Minggu, 13 Desember 2009

Mengubah Cemburu Menjadi Energi Positif

Cemburu, dalam bahasa Arab dikenal sebagai ghoirah dan dalam bahasa Inggris disebut jealousy. Menurut saya, kalaupun seseorang merasakan perasaan tersebut merupakan suatu gejala yang fitrah, wajar, dan alamiah dari seseorang sebagai rasa cinta, sayang, saling memiliki, melindungi (proteksi) dan peduli satu sama lain.

Membicarakan hal yang satu itu, membuat saya teringat kisah-kisah asmara dan romantisme kehidupan keluarga Rasulullah bersama istri-istrinya dahulu. Dikisahkan, istri Rasulullah, Aisyah Radiallahuan pun pernah merasa cemburu kepada suaminya. Dalam sebuah riwayat pernah diceritakan. Pada suatu malam Aisyah pernah ditinggal Rasulullah. Aisyah menyangka bahwa Rasul sedang pergi ke rumah istri beliau yang lain. Kemudian oleh Aisyah diselidiki. Setelah diselidiki, ternyata Rasulullah sedang ruku atau sujud sambil berdoa: "Maha suci Engkau dan Maha Terpuji Engkau, tiada sesembahan yang benar melainkan Engkau. Maka Aisyah pun berkata: "Sungguh-sungguh Anda (Rasul) dalam keadaan satu keadaan (ibadah), sedang saya dalam keadaan lain (digoda oleh rasa cemburu)." Riwayat hadits ini shahih lho, diriwayatkan oleh Muslim: I/351-352; Abdul Baqi, An-Nasi'i VII/72, ath-Thayalisi 1405 dan lainnya.

Ah... tapi tunggu dulu, bukankah itu adalah kisah kecemburuan seorang Aisyah kepada Rasulullah? Seorang lelaki mulia yang memang telah sah menjadi suaminya. Memang, ketika perasaan cemburu itu datang, ia tidak pernah memandang apakah itu terjadi di antara sepasang suami-istri atau bukan. Rasa cemburu bisa datang dan dialami siapapun. Bahkan saya pun pernah merasa cemburu dan merasa dicemburui. Namun terkadang saya juga suka merenung.
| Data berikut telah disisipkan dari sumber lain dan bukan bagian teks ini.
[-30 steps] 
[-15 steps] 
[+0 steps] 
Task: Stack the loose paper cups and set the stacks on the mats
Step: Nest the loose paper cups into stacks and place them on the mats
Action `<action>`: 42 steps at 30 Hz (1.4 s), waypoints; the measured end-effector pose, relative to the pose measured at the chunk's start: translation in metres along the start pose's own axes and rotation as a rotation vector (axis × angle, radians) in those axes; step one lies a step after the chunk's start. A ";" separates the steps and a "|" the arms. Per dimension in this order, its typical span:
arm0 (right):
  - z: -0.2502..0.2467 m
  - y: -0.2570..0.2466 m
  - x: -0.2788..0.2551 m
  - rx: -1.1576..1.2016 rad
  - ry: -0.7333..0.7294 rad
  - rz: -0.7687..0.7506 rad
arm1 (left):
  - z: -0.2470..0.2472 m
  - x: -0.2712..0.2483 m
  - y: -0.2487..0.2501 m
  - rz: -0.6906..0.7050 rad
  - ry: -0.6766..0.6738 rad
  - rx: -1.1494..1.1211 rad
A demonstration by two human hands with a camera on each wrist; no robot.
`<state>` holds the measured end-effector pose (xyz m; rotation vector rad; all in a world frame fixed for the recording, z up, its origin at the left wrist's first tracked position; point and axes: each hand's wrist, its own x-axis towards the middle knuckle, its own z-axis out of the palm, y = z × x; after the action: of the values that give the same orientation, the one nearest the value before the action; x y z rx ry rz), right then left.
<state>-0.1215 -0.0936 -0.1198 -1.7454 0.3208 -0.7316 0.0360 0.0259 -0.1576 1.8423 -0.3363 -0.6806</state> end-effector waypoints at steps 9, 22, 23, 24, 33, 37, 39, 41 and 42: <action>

Sering terlintas dalam benak saya beberapa hal terkait perasaan yang satu itu. Seperti misalnya, apakah memang layak seseorang merasa cemburu kepada orang lain, sementara belum ada ikatan pernikahan satu sama lain. Berkaca pada kisah Aisyah dan Rasulullah di atas, saya menganggap wajar jika Aisyah merasa cemburu terhadap Rasulullah, sebab bukankah beliau memang suaminya. Ketika seorang pria dan wanita saling berikrar setia dalam suatu ikatan pernikahan, dimana Allah telah menjadi saksinya, maka secara otomatis kedua belah pihak (suami dan istri) seakan telah secara resmi melakukan transformasi hak atau kewenangannya satu sama lain. Maksudnya, sang wanita telah memiliki hak atas sang pria karena telah menjadi istrinya. Begitu juga sebaliknya, sang pria memiliki hak atas sang wanita, karena telah menjadi suaminya. Sehingga keduanya layak untuk cemburu ketika ada suatu hal atau kewenangan yang merasa telah terlanggar atas salah satu atau keduanya.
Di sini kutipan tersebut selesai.